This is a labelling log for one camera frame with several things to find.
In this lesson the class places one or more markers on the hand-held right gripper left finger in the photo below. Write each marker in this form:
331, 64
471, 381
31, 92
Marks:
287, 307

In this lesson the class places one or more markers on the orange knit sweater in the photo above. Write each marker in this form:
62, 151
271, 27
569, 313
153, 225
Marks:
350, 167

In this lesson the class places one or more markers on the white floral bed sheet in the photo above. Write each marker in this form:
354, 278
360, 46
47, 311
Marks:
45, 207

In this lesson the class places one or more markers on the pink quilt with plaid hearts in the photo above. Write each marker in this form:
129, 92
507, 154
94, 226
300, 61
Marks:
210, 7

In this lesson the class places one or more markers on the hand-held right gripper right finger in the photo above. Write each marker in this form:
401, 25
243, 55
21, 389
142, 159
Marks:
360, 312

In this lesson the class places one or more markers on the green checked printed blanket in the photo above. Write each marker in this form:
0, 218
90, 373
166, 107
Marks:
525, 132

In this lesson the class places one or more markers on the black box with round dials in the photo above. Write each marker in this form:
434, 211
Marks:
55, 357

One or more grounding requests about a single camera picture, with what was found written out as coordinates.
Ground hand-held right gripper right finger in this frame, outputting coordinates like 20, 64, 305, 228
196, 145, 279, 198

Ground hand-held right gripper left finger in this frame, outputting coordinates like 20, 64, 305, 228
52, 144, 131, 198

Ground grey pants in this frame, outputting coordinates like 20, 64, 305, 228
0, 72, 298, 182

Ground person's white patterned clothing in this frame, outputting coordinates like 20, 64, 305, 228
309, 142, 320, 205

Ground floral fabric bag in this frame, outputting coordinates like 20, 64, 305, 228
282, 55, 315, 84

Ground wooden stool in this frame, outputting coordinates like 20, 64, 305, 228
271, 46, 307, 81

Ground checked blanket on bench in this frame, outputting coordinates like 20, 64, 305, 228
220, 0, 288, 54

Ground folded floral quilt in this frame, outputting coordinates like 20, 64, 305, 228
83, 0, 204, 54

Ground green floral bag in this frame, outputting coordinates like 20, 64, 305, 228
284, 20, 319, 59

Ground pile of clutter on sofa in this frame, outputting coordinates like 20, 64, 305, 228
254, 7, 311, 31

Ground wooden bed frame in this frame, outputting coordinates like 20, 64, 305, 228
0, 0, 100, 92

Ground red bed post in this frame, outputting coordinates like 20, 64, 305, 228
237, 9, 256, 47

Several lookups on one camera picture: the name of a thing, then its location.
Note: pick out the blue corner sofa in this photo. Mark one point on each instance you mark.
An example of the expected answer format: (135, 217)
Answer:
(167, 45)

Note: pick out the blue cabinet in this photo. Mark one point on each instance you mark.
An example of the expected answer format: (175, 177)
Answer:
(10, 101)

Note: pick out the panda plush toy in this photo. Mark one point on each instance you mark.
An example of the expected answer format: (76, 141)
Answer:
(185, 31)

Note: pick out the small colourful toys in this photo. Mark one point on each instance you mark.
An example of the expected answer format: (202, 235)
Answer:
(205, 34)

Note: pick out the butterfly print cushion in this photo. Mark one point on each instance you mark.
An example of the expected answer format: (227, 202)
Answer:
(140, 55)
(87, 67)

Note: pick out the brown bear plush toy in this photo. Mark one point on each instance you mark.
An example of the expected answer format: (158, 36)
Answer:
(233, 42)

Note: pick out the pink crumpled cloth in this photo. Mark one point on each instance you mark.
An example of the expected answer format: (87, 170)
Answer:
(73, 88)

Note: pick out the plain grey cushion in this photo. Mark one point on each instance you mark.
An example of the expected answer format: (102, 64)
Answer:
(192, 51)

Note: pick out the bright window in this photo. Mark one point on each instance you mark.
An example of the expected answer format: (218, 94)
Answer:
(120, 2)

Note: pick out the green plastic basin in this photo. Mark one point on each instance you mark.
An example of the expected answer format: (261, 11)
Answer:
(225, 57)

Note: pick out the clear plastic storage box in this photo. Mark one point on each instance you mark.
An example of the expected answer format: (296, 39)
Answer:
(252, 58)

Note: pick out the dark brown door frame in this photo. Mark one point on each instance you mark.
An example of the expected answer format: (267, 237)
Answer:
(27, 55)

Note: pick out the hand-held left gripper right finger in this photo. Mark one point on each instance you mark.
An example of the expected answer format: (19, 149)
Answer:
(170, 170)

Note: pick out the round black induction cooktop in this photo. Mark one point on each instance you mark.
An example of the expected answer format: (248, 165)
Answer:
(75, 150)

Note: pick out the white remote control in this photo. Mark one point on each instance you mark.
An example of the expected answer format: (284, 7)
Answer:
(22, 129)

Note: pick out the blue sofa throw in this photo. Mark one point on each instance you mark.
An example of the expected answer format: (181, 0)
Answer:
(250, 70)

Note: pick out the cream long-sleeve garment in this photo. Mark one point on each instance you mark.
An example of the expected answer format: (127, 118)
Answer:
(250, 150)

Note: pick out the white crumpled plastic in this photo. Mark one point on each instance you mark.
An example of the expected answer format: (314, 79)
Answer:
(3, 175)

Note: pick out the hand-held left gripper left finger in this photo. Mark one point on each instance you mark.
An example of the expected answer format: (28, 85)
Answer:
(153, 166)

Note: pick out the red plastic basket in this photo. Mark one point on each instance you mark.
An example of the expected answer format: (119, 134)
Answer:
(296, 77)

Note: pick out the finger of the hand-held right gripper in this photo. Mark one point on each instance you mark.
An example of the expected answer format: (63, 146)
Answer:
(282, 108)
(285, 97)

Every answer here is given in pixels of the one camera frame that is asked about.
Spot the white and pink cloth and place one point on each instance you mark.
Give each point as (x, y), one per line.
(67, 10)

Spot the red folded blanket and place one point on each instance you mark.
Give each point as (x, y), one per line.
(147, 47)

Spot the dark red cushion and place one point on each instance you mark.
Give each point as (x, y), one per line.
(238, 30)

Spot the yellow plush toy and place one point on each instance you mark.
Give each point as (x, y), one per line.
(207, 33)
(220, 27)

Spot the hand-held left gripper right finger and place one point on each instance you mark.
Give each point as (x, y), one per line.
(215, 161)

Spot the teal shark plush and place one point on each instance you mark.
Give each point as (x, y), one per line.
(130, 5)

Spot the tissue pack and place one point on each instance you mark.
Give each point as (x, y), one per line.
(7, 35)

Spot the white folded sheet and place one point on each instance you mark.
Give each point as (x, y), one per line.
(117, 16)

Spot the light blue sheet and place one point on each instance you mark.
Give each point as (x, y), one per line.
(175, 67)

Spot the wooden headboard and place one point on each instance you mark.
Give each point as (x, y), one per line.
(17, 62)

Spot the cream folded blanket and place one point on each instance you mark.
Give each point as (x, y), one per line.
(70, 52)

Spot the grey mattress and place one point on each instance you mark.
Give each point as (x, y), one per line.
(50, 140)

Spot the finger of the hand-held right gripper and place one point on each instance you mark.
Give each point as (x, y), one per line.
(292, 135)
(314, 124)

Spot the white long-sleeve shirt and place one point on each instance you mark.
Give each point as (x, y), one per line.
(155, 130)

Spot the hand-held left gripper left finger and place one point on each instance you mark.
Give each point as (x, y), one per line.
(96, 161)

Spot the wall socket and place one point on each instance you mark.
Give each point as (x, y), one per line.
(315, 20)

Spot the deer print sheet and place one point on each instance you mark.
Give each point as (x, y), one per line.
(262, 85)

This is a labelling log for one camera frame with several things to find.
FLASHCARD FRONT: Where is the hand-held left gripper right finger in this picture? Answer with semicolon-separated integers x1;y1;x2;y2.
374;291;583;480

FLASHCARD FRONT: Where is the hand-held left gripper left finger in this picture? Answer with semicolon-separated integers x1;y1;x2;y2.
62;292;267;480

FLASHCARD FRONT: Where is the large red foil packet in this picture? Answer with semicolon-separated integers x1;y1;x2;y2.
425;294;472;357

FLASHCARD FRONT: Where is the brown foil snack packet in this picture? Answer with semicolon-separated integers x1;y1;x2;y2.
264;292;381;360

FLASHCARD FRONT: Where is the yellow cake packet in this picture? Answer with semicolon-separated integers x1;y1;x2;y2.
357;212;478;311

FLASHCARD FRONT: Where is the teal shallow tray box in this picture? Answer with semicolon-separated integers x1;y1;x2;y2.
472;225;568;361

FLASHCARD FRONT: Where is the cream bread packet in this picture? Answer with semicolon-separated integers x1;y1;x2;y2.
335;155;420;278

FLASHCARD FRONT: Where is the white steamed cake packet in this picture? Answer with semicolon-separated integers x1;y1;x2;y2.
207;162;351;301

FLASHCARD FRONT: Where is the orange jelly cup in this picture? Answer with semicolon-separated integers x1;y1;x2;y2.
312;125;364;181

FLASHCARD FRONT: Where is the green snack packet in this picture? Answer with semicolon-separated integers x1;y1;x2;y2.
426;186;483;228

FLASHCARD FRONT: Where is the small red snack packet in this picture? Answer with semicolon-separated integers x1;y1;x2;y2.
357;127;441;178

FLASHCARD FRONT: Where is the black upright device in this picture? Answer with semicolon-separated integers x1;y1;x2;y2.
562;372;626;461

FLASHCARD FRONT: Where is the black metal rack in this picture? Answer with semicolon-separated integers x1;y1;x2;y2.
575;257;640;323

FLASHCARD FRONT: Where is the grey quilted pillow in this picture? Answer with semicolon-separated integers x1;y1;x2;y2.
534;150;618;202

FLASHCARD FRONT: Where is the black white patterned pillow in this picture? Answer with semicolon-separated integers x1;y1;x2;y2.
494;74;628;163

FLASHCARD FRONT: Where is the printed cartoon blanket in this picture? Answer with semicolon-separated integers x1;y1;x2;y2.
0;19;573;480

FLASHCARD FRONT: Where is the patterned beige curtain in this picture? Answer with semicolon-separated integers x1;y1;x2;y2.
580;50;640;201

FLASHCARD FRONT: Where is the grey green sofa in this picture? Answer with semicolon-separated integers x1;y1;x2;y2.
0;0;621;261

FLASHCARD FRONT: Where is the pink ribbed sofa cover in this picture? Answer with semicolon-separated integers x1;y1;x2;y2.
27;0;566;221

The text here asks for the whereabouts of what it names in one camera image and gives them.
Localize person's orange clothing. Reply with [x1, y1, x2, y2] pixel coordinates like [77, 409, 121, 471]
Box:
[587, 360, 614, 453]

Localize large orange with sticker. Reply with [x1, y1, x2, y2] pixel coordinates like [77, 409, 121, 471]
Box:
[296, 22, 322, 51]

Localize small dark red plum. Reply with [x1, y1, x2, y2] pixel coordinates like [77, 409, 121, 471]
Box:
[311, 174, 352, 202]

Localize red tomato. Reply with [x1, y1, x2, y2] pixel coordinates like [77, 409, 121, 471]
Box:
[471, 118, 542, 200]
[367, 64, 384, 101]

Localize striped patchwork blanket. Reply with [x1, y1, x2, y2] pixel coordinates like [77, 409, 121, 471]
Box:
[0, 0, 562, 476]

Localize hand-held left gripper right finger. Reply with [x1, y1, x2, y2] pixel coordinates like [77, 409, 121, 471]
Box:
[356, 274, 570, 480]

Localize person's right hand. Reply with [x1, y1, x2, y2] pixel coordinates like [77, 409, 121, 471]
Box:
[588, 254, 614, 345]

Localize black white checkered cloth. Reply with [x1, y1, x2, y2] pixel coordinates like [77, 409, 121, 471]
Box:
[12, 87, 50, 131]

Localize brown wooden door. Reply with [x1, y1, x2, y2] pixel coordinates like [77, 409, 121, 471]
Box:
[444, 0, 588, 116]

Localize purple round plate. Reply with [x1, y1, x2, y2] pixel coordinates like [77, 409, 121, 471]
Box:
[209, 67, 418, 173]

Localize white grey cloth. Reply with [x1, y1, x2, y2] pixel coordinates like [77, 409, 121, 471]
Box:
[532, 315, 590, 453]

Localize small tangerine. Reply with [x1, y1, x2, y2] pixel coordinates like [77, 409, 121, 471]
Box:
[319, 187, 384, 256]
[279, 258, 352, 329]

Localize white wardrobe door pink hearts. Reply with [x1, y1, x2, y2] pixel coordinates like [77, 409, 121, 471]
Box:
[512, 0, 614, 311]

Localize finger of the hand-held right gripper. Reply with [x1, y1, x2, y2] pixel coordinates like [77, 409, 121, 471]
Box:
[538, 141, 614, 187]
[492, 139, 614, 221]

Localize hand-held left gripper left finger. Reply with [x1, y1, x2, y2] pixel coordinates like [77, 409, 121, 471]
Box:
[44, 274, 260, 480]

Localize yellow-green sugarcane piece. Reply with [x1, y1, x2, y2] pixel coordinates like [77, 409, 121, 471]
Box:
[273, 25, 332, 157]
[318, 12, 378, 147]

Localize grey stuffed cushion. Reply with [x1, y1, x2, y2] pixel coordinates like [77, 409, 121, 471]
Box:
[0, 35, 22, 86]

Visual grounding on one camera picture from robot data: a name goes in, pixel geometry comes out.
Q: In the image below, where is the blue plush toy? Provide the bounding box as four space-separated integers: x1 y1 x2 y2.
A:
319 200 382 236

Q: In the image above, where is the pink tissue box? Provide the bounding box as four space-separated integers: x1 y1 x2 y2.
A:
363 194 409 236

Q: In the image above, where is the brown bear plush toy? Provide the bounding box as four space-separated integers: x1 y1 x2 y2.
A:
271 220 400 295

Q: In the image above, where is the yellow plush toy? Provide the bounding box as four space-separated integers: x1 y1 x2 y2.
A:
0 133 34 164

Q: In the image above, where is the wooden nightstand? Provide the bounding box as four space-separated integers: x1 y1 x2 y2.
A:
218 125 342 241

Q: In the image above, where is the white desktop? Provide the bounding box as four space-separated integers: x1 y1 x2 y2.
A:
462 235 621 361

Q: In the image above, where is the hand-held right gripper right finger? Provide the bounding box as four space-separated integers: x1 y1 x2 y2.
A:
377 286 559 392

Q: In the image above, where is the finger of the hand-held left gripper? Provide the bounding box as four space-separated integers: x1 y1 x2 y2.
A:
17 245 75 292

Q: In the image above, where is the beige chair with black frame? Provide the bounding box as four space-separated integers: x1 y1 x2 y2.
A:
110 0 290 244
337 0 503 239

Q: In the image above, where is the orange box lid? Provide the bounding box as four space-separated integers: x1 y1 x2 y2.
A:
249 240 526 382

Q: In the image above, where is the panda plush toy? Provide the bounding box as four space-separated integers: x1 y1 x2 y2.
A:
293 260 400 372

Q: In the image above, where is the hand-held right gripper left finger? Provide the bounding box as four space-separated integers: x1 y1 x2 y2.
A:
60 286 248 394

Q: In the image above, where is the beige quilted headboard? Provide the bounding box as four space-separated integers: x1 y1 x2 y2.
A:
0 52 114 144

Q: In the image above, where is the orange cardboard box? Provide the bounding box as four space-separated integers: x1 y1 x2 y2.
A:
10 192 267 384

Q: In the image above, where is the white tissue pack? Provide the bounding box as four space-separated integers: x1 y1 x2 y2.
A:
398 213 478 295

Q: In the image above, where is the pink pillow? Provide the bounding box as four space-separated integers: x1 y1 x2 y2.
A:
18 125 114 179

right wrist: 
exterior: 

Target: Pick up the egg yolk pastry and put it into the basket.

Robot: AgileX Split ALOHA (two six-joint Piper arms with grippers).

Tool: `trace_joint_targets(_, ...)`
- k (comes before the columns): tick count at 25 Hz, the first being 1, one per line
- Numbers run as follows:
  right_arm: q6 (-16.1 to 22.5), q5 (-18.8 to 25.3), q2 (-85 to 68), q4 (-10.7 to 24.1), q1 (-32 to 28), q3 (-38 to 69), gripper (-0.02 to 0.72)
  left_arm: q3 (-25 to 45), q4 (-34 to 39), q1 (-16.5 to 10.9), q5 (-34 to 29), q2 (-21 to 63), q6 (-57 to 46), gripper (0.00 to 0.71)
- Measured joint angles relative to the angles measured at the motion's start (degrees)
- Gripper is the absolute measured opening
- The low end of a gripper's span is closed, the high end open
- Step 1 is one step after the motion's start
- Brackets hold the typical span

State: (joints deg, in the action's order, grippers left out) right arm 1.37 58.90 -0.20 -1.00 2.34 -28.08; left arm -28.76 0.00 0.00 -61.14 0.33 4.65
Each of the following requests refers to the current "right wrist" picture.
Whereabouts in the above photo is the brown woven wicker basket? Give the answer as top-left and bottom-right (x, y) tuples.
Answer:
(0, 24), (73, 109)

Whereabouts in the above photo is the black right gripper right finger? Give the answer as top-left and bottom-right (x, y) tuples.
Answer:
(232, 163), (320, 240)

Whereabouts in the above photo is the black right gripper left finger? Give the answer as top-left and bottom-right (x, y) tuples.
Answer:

Exercise prompt – Output the lines above exactly, but only those between the line holding "Spot the teal" and the line holding "Spot the hand-held left gripper left", inclusive.

Result –
Spot the teal shark plush and place one point on each instance you mark.
Give each point as (x, y), one per line.
(130, 5)

Spot the tissue pack and place one point on each instance you mark.
Give each point as (x, y), one per line.
(7, 35)

Spot the white folded sheet and place one point on each instance you mark.
Give each point as (x, y), one per line.
(117, 16)

Spot the light blue sheet and place one point on each instance you mark.
Give each point as (x, y), one per line.
(175, 67)

Spot the wooden headboard and place one point on each instance you mark.
Give each point as (x, y), one per line.
(17, 62)

Spot the cream folded blanket and place one point on each instance you mark.
Give each point as (x, y), one per line.
(70, 52)

Spot the grey mattress and place one point on each instance you mark.
Give each point as (x, y), one per line.
(50, 140)

Spot the finger of the hand-held right gripper and place one point on each instance you mark.
Give each point as (x, y), one per line.
(292, 135)
(314, 124)

Spot the white long-sleeve shirt and place one point on each instance you mark.
Give each point as (x, y), one per line.
(155, 130)

Spot the hand-held left gripper left finger and place one point on each instance you mark.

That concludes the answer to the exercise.